**Task goal**
Please return exactly the lines from the top of the data through the line that contains "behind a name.", and skip all pictures.

»»

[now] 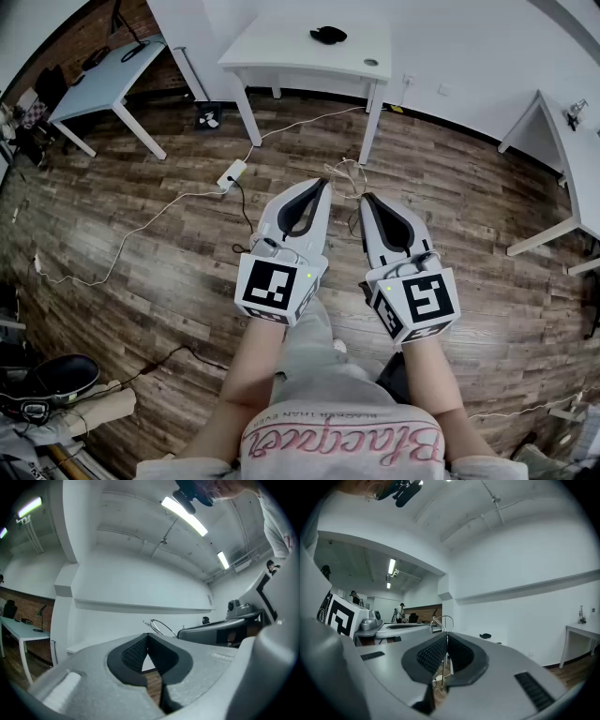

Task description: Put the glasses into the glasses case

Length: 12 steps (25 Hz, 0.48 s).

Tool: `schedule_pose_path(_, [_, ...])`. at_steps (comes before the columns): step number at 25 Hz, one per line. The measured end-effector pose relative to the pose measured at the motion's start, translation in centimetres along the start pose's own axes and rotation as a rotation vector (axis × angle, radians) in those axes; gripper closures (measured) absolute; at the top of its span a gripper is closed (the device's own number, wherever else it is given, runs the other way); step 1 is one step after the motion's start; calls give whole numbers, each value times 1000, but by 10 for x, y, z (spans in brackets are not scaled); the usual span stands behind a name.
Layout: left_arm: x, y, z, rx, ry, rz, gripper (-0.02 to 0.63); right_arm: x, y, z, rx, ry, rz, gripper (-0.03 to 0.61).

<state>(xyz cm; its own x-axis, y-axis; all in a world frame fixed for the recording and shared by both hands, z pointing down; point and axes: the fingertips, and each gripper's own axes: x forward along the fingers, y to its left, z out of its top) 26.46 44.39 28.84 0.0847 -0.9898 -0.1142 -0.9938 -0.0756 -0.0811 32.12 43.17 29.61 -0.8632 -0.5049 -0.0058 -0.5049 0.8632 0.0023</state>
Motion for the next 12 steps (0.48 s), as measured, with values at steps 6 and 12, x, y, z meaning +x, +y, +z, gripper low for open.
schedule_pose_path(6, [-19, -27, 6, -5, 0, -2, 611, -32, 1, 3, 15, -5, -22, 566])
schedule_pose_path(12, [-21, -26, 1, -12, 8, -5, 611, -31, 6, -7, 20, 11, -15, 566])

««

**Written answer**
[now] 

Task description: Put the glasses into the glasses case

Length: 12 steps (25 Hz, 0.48 s).

Tool: `schedule_pose_path(_, [_, ...])`. at_steps (comes before the columns): step number at 25 Hz, one per line. The measured end-effector pose relative to the pose measured at the motion's start, translation in centimetres along the start pose's own axes and rotation as a rotation vector (axis × angle, radians) in those axes; gripper closures (measured) absolute; at the top of its span a gripper is closed (the device's own number, wherever else it is given, runs the other way); step 1 is one step after the motion's start; calls give whole numbers, each value times 1000, but by 10 for x, y, z (spans in brackets are not scaled); the usual span stands behind a name.

This answer has no further content.